Наверное, оттого, что я устала тогда за долгий день, я стала раздражаться его величавостью:

– По-моему, нормальные милые люди. А если они тебе показались такими дикими провинциалами, то незачем было так на разрыв стараться…

Витечка усмехнулся:

– Артист не может исходить из того, нравится ему публика или нет. Он должен на нее работать.

– Но ты тут не артист, а родственник, гость. И никому ничего не должен…

– Артист – везде артист. И всегда должен. Всем…

– Наверное, – согласилась я, и вдруг черт дернул меня за язык. – Мне показалось, что они тебе нужны не меньше, чем ты им…

Боже, как жутко разобиделся Витечка! Целый месяц, весь отпуск превратился в сплошной «укорот».

О, какой это был великий «укорот»! Раскаленный докрасна жгучей обидой, горделиво-немой, презрительно цедящий укоризну «укорот».

Тем и запомнился мне день рождения Ады. А никакого Ларионова, никаких густоголосых толстяков танцоров в памяти не осталось.

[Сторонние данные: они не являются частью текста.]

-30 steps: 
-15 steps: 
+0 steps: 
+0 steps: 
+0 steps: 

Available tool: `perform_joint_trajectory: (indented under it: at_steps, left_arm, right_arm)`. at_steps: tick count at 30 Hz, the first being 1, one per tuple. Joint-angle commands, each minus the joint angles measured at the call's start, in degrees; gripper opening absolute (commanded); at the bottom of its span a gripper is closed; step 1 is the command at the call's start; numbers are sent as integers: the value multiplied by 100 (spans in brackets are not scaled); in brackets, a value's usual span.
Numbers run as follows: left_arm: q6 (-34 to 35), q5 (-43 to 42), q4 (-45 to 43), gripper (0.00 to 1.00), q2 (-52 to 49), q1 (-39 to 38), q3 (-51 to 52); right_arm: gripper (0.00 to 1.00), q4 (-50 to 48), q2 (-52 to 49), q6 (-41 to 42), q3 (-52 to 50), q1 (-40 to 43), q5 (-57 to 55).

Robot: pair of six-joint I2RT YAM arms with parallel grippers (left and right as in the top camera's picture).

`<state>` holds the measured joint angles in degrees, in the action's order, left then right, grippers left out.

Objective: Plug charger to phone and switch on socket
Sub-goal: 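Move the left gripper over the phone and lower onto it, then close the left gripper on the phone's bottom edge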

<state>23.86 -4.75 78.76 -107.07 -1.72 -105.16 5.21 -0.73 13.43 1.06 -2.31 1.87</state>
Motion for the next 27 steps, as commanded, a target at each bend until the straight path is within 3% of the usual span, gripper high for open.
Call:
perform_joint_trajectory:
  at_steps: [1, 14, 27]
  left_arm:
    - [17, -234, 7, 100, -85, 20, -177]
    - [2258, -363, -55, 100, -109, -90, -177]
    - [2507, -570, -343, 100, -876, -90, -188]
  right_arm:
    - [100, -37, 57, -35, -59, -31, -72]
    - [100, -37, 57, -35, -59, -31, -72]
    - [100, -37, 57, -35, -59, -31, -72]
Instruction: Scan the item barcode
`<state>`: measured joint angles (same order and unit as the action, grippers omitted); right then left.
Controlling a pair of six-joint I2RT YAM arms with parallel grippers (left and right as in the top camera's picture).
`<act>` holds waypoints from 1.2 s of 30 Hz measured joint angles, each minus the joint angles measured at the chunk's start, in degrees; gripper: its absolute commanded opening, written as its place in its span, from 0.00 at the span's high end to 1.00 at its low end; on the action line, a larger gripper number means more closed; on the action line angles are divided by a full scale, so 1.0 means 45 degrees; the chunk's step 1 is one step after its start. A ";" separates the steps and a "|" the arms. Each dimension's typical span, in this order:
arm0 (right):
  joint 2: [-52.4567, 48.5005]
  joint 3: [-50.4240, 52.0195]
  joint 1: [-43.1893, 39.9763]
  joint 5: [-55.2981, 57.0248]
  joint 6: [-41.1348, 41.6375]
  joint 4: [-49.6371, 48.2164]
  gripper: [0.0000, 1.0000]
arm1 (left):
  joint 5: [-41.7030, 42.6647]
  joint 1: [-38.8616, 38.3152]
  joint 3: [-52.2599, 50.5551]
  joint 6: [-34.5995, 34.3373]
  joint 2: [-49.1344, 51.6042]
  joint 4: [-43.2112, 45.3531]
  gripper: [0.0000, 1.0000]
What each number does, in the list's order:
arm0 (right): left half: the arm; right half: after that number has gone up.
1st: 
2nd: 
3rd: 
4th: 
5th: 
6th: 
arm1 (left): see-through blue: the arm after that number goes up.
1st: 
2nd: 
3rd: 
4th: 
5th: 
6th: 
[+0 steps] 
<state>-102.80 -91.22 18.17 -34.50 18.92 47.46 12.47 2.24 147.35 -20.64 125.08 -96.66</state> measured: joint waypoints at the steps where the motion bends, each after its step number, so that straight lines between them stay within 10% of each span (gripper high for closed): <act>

– Вы слышите меня, Ирина Сергеевна? – снова переспросил Ларионов. – Плохо слышно!

– Да-да! – откликнулась я. – Аппарат барахлит чего-то…

Это не звук, это я пропадаю куда-то.

Ларионов меня раздражал своим благодушно-беззаботным густым голосом, каким-то избыточным спокойным благополучием, мощный ток которого я ощущала по телефонным проводам. И без вопросов было ясно, что у него все в порядке – со здоровьем, со временем, со служебными делами, и с семьей отлично!

Жену наверняка давно бросил. Ходит, бездельник горластый, по вечеринкам и именинам, пляшет.

– Так вам часиков в семь удобно, Ирина Сергеевна? – штурмовал он меня.

– Да, конечно… – Я замялась, подумав о том, что не знаю его имени-отчества. И спросить неловко – мы ведь с ним старые друзья. Танцоры диско, как говорит мой сын Сережка: «Он – кретин, она – редиска».

– Конечно, – повторила я. – Приходите, я в семь буду дома…

Я теперь всегда буду в семь дома.

Положила трубку, замерла обессилено на стуле, но в прихожей громко стукнула дверь, затопали ногами мои вандалы, что-то сердито крикнул Сережка, а Маринка ехидно подвизгнула и с упреждающим воплем:

«Только тронь, я маме сразу скажу!» – ворвалась в кухню, юркнула за мою спину и оттуда, из надежного укрытия, с обезьяньими ужимками и демонстрациями красного, острого кошачьего языка стала дразнить Сережку: «Всем по ириске, а тебе очистки, всем по ириске, а тебе очистки…»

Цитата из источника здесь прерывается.